┌─ Provided records
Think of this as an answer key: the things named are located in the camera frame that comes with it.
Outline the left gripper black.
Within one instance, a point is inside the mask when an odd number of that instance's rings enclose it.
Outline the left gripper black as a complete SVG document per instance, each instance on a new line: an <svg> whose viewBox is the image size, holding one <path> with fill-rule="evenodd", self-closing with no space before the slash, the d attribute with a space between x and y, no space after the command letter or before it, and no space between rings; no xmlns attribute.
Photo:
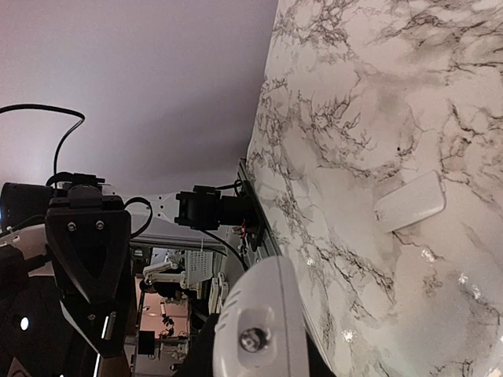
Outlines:
<svg viewBox="0 0 503 377"><path fill-rule="evenodd" d="M116 297L128 254L130 214L104 178L60 172L46 213L46 237L59 264L91 305Z"/></svg>

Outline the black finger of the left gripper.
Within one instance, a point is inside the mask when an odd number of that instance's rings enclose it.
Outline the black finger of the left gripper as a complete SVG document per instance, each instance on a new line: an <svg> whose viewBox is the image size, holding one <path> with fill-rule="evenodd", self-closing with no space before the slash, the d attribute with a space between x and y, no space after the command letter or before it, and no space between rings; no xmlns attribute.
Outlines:
<svg viewBox="0 0 503 377"><path fill-rule="evenodd" d="M82 295L63 295L60 304L67 322L100 356L113 358L123 352L130 310L129 292L101 304L89 304Z"/></svg>

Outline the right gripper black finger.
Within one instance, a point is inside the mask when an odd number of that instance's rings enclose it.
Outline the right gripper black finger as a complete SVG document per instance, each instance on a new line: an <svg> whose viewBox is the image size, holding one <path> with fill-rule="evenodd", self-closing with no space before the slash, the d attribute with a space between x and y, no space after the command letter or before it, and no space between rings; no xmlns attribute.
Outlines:
<svg viewBox="0 0 503 377"><path fill-rule="evenodd" d="M184 376L213 376L213 346L215 342L215 325L218 323L219 315L211 314L196 341L190 348L184 359ZM325 363L318 348L309 335L307 338L307 350L309 357L309 376L334 376L329 366Z"/></svg>

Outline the white remote control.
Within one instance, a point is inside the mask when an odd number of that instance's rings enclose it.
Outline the white remote control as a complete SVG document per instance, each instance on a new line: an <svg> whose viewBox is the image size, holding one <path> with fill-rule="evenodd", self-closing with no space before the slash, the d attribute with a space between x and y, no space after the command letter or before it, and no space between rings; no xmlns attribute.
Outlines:
<svg viewBox="0 0 503 377"><path fill-rule="evenodd" d="M269 257L235 283L215 325L214 376L308 376L307 333L292 262Z"/></svg>

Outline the white battery cover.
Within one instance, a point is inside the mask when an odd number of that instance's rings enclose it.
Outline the white battery cover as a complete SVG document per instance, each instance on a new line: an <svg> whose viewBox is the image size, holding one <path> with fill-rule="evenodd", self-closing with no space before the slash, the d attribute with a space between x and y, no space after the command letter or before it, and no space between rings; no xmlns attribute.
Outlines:
<svg viewBox="0 0 503 377"><path fill-rule="evenodd" d="M437 215L446 208L446 187L439 173L427 173L378 199L374 214L385 232L405 228Z"/></svg>

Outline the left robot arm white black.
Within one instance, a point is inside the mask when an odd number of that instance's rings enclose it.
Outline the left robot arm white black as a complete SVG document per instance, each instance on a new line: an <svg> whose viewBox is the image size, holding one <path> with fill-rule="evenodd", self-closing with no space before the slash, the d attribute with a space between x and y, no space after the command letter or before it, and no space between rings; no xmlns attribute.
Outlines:
<svg viewBox="0 0 503 377"><path fill-rule="evenodd" d="M250 201L225 187L122 196L105 180L60 172L44 185L1 190L1 294L13 296L51 265L66 320L100 357L123 354L132 299L133 215L159 218L213 236L222 225L252 223Z"/></svg>

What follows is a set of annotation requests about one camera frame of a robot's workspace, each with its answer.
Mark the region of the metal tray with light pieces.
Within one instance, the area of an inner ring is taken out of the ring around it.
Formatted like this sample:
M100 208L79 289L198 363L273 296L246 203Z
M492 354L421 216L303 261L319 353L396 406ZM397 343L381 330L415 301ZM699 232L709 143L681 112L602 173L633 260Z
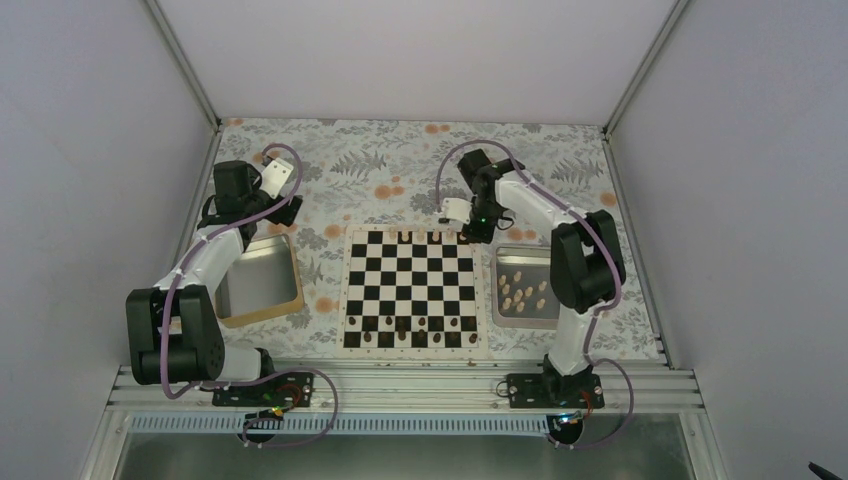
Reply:
M494 323L502 328L555 330L572 315L550 283L548 247L505 245L491 262Z

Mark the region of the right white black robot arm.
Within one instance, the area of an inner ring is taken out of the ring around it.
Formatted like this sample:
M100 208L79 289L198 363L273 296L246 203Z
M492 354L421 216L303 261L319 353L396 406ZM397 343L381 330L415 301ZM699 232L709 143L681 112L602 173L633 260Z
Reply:
M511 158L493 163L477 149L460 158L458 170L472 192L456 217L468 240L491 243L506 212L549 233L548 285L561 307L554 344L543 359L541 391L549 404L565 407L592 388L588 342L626 278L615 221L605 210L567 204Z

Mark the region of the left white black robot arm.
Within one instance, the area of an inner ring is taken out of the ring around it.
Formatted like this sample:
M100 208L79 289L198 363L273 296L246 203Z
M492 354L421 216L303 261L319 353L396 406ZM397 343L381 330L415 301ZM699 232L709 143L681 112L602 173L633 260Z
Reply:
M294 171L281 159L263 169L244 161L214 167L215 192L203 205L189 250L154 286L135 289L126 299L137 383L239 382L239 392L255 405L276 396L279 380L268 370L268 353L226 345L213 297L259 221L294 222L302 198L285 189Z
└─
» Exercise requirements:
Reproduce every line above exactly as written, omitting the images.

» Exercise result:
Think of this as an answer key: the things named are located in the camera frame that comes with it.
Outline the left gripper black.
Within one instance, a point is inside the mask when an odd number of that instance's rings enclose it.
Outline the left gripper black as a complete SVG document per instance, each instance on a new line: an <svg> whose viewBox is the image size, holding one <path> with fill-rule="evenodd", self-closing with no space before the slash, the d attribute with a space between x and y, no space after the command letter or before it, and no space between rings; no xmlns attribute.
Photo:
Outlines:
<svg viewBox="0 0 503 377"><path fill-rule="evenodd" d="M116 297L128 254L130 214L104 178L60 172L46 213L46 237L59 264L91 305Z"/></svg>

Outline the black finger of the left gripper.
Within one instance, a point is inside the mask when an odd number of that instance's rings enclose it.
Outline the black finger of the left gripper as a complete SVG document per instance, each instance on a new line: an <svg> whose viewBox is the image size, holding one <path> with fill-rule="evenodd", self-closing with no space before the slash, the d attribute with a space between x and y, no space after the command letter or before it, and no space between rings; no xmlns attribute.
Outlines:
<svg viewBox="0 0 503 377"><path fill-rule="evenodd" d="M82 295L63 295L60 304L67 322L100 356L113 358L123 352L130 310L129 292L101 304L89 304Z"/></svg>

Outline the right gripper black finger.
Within one instance, a point is inside the mask when an odd number of that instance's rings enclose it.
Outline the right gripper black finger as a complete SVG document per instance, each instance on a new line: an <svg> whose viewBox is the image size, holding one <path> with fill-rule="evenodd", self-closing with no space before the slash, the d attribute with a space between x and y, no space after the command letter or before it, and no space between rings; no xmlns attribute.
Outlines:
<svg viewBox="0 0 503 377"><path fill-rule="evenodd" d="M184 376L213 376L213 346L215 342L215 325L218 323L219 315L211 314L196 341L190 348L184 359ZM325 363L318 348L309 335L307 338L307 350L309 357L309 376L334 376L329 366Z"/></svg>

Outline the white remote control.
Within one instance, a point is inside the mask when an odd number of that instance's rings enclose it.
Outline the white remote control as a complete SVG document per instance, each instance on a new line: an <svg> whose viewBox is the image size, holding one <path> with fill-rule="evenodd", self-closing with no space before the slash, the d attribute with a space between x and y, no space after the command letter or before it, and no space between rings; no xmlns attribute.
Outlines:
<svg viewBox="0 0 503 377"><path fill-rule="evenodd" d="M269 257L235 283L215 325L214 376L308 376L307 333L292 262Z"/></svg>

Outline the white battery cover.
Within one instance, a point is inside the mask when an odd number of that instance's rings enclose it.
Outline the white battery cover as a complete SVG document per instance, each instance on a new line: an <svg> whose viewBox is the image size, holding one <path> with fill-rule="evenodd", self-closing with no space before the slash, the d attribute with a space between x and y, no space after the command letter or before it, and no space between rings; no xmlns attribute.
Outlines:
<svg viewBox="0 0 503 377"><path fill-rule="evenodd" d="M437 215L446 208L446 187L439 173L427 173L378 199L374 214L385 232L405 228Z"/></svg>

Outline the left robot arm white black.
Within one instance, a point is inside the mask when an odd number of that instance's rings enclose it.
Outline the left robot arm white black as a complete SVG document per instance, each instance on a new line: an <svg> whose viewBox is the image size, holding one <path> with fill-rule="evenodd", self-closing with no space before the slash, the d attribute with a space between x and y, no space after the command letter or before it, and no space between rings; no xmlns attribute.
Outlines:
<svg viewBox="0 0 503 377"><path fill-rule="evenodd" d="M250 201L225 187L122 196L105 180L60 172L44 185L1 190L1 294L13 296L51 265L66 320L100 357L123 354L132 299L133 215L159 218L213 236L222 225L252 223Z"/></svg>

What follows is a set of annotation requests about one camera frame of a robot's workspace, each with its answer.
Mark the region of the metal tray with light pieces.
Within one instance, the area of an inner ring is taken out of the ring around it.
Formatted like this sample:
M100 208L79 289L198 363L273 296L246 203Z
M492 354L421 216L303 261L319 353L396 406ZM397 343L381 330L415 301ZM699 232L709 143L681 112L602 173L633 260Z
Reply:
M494 323L502 328L555 330L572 315L550 283L548 247L505 245L491 262Z

Mark the region of the right white black robot arm.
Within one instance, the area of an inner ring is taken out of the ring around it.
Formatted like this sample:
M100 208L79 289L198 363L273 296L246 203Z
M492 354L421 216L303 261L319 353L396 406ZM397 343L381 330L415 301ZM699 232L709 143L681 112L602 173L633 260Z
Reply:
M511 158L493 163L477 149L460 158L458 170L472 192L456 217L468 240L491 243L506 212L549 233L548 285L561 307L554 344L543 359L541 391L549 404L565 407L592 388L588 342L626 278L615 221L605 210L567 204Z

Mark the region of the left white black robot arm.
Within one instance, the area of an inner ring is taken out of the ring around it.
Formatted like this sample:
M100 208L79 289L198 363L273 296L246 203Z
M492 354L421 216L303 261L319 353L396 406ZM397 343L381 330L415 301ZM699 232L709 143L681 112L602 173L633 260Z
Reply:
M294 171L281 159L263 169L244 161L214 167L215 192L203 205L189 250L154 286L135 289L126 299L137 383L239 382L239 392L255 405L276 396L279 380L268 370L268 353L226 345L213 297L259 221L294 222L302 198L285 189Z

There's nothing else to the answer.